The Eagles did the right thing by Donovan McNabb. Now it's up to McNabb to do the right thing by the Eagles. To his credit, the franchise quarterback fully grasps what that right thing is.

"I think it's important that we focused in on what we have to do in order to achieve that common goal, and that's obviously to win a Super Bowl," McNabb said yesterday. "These two years are very important to me, because I believe that we can get the job done."

From the day he was drafted with the second pick in 1999, McNabb has been treated by the Eagles as an elite quarterback. He certainly has been paid like one. By tweaking his contract to keep his pay scale among the top QBs in the league, the Eagles ensured that he would continue to be paid like one.

The expectation for elite quarterbacks is simple: Win a championship. That has been the expectation for McNabb from the beginning, the companion to the series of contracts, bonuses, and salaries he has collected during his career. He received this latest bump in pay because he has demonstrated to the satisfaction of reasonable minds that he is capable of meeting that expectation.

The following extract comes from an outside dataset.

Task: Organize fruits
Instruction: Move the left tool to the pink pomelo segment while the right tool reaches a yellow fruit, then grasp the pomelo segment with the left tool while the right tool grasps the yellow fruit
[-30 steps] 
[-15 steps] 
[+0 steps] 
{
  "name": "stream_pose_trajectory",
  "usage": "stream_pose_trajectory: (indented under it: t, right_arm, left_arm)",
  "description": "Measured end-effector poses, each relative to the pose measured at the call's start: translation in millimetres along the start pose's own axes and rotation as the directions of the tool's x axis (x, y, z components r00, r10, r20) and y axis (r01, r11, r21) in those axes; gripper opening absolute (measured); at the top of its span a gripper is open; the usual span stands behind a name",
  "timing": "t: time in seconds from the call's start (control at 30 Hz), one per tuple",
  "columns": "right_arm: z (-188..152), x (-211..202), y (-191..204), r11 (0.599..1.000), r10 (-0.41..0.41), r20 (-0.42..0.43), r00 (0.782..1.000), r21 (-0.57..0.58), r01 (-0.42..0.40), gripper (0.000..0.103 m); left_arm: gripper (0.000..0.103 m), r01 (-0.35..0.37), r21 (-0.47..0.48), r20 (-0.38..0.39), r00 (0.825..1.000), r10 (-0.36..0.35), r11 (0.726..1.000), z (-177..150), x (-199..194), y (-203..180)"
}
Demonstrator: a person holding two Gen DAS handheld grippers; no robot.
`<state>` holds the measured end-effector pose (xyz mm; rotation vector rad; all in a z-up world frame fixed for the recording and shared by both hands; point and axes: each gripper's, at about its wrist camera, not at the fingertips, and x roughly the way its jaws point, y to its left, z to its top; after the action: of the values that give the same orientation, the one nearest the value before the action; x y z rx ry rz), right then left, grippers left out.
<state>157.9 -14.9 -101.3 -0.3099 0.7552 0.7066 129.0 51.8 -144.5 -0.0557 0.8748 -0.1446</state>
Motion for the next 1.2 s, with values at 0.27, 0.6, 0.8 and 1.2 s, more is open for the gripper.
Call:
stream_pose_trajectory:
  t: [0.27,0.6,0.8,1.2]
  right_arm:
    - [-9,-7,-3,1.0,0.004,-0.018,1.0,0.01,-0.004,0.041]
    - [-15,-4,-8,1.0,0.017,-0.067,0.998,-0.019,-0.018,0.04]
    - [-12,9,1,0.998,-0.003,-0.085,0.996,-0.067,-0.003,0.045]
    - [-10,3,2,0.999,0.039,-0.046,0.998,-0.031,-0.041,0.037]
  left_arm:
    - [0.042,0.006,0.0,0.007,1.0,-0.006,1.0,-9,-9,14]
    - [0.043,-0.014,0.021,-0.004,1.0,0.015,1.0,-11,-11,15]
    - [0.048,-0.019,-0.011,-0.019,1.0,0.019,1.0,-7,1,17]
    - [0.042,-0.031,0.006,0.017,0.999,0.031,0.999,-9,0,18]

That he hasn't yet is a source of frustration to everyone from Jeff Lurie to Andy Reid, to the fans who pack Lincoln Financial Field and spike the TV ratings every week, and to McNabb himself.

"You know when you get so close six times - one time to be in the Super Bowl - you feel like it's going to happen," McNabb said. "When is it going to happen? Well, hopefully in these next two years."

At another point, he said, "Last year, we were just that close, and I think we can get over that hump and finish this thing up."

There is plenty of room for debate on why the Eagles have fallen short during the Reid-McNabb era. Some people blame the coach. Some people blame the quarterback. Some people blame the owner and club president Joe Banner. Some people blame the tides or the lunar cycle or that ticked-off Quaker, Billy Penn.

The feeling here has always been that McNabb is a good enough quarterback, that he has been asked to do more with less than his ring-wearing contemporaries, and that each near-miss resulted from a unique set of circumstances. This position can be reduced to a simple observation:

Every year he has been healthy since he became a full-time starter, McNabb has taken the Eagles to the playoffs, and the only year he had a world-class wide receiver (Terrell something-or-other), he went to the Super Bowl.

But debating old issues really isn't the point here. Even if you're like me and you don't blame McNabb for the lack of a Lombardi Trophy in the NovaCare Complex lobby, it is still reasonable to expect him to deliver one before his career is over. If he wasn't the problem, he can still certainly provide the solution.

That is what great quarterbacks do. They find ways to win, even if it sometimes means overcoming shortcomings elsewhere. It is why they tend to be better paid than everyone else in the locker room. It is why the job comes with a complimentary lightning rod.

There is no double standard here for disgruntled cornerback Sheldon Brown, by the way. The Eagles have treated elite players a certain way for years: McNabb, Brian Westbrook, Brian Dawkins. All this means is that they don't consider Brown to be in the class of player who needs attention with four years left on his contract.

McNabb's 2009 and 2010 salaries were based on a contract negotiated in 2002. As Banner said, there was no way to know back then what would be fair now. Sliding him back among the top five quarterbacks in compensation acknowledges both what he has accomplished and what is still expected from him.

It doesn't hurt that it also puts a few issues to rest. McNabb will be the starting quarterback this year, next year, and probably beyond that. The belief that Kevin Kolb was on deck, ready to take over at the first sign of decline in McNabb's performance, has been dispelled. Everyone - most important, the 51 other players on the roster come opening day - understands that McNabb is still the man here.

That's as important for an NFL QB as it is for a coach or manager in other sports. There's nothing worse than the whiff of lame duck.

So the Eagles did the right thing here. They continued to treat McNabb like an elite NFL quarterback capable of taking this team all the way. They continued to set the Super Bowl as the reasonable expectation for McNabb and this team.

Now would be a really good time for McNabb to return the favor.